**TASK TO COMPLETE:**
Find how many lines of the listing below include the word "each", then report the number by itself.

**GIVEN MATERIAL:**

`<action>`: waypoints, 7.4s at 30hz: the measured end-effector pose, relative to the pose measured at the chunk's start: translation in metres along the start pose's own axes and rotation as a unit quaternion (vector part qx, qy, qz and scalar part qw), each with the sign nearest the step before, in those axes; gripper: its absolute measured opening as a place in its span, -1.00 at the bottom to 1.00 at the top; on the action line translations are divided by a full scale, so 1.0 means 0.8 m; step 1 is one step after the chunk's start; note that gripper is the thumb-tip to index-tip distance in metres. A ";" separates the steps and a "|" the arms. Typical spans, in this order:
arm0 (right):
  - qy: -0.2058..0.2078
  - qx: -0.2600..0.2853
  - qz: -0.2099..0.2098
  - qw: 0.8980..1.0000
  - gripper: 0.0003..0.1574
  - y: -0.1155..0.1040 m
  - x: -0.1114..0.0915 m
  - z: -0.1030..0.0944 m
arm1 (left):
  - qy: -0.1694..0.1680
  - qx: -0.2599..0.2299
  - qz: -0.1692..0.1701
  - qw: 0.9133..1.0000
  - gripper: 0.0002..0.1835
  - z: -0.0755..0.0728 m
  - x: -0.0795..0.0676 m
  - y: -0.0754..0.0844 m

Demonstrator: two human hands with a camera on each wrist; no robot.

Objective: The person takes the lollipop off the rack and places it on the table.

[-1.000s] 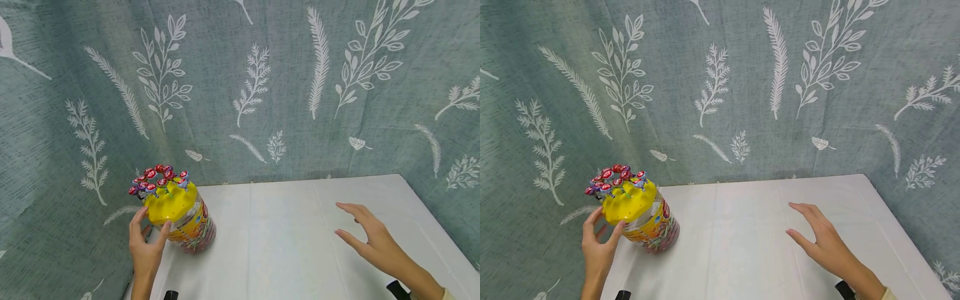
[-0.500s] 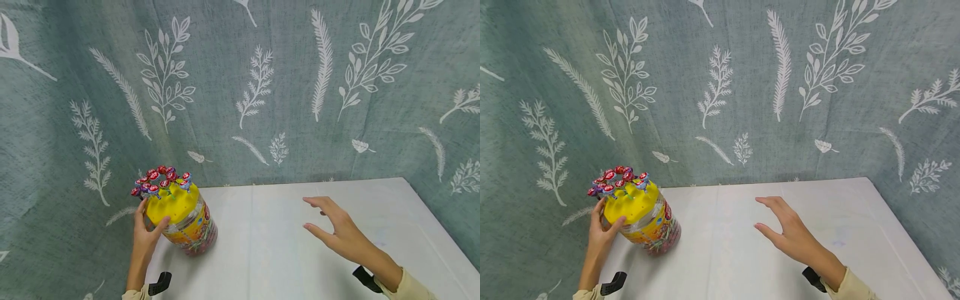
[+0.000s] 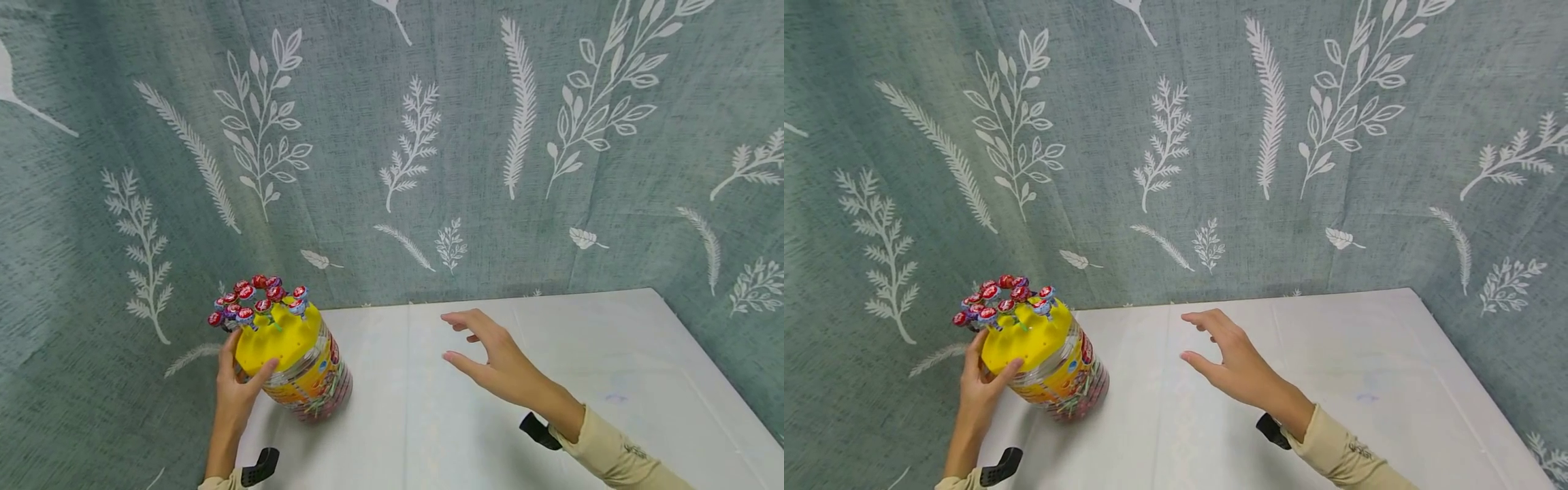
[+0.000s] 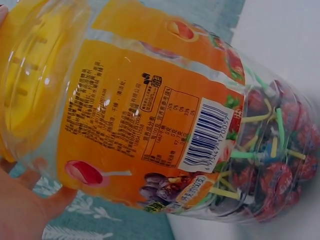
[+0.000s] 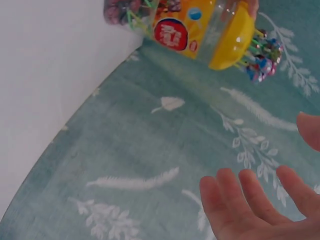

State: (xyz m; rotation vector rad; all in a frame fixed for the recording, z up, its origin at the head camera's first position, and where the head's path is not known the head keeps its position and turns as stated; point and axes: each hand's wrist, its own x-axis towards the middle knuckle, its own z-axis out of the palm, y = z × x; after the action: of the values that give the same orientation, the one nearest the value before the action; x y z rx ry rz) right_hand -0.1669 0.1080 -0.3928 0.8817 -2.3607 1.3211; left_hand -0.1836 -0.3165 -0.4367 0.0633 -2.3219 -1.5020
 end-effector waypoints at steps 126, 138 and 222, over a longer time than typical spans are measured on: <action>0.053 0.171 0.194 0.964 -0.48 0.104 0.124 0.143 | 0.046 -0.020 0.031 0.998 -0.16 0.018 -0.010 -0.008; 0.067 0.161 0.227 0.958 -0.45 0.126 0.110 0.162 | 0.049 -0.010 0.027 0.998 -0.16 0.018 -0.011 -0.009; -0.005 0.105 0.204 0.973 -0.60 0.123 0.111 0.151 | 0.057 -0.025 0.049 0.997 -0.14 0.021 -0.012 -0.017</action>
State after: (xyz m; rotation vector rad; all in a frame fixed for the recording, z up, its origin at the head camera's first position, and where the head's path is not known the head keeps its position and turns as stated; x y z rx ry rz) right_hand -0.2937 0.0116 -0.4763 0.4625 -2.5344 1.7501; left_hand -0.1823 -0.3053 -0.4577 0.0200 -2.1644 -1.4690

**EXERCISE RESPONSE:**
3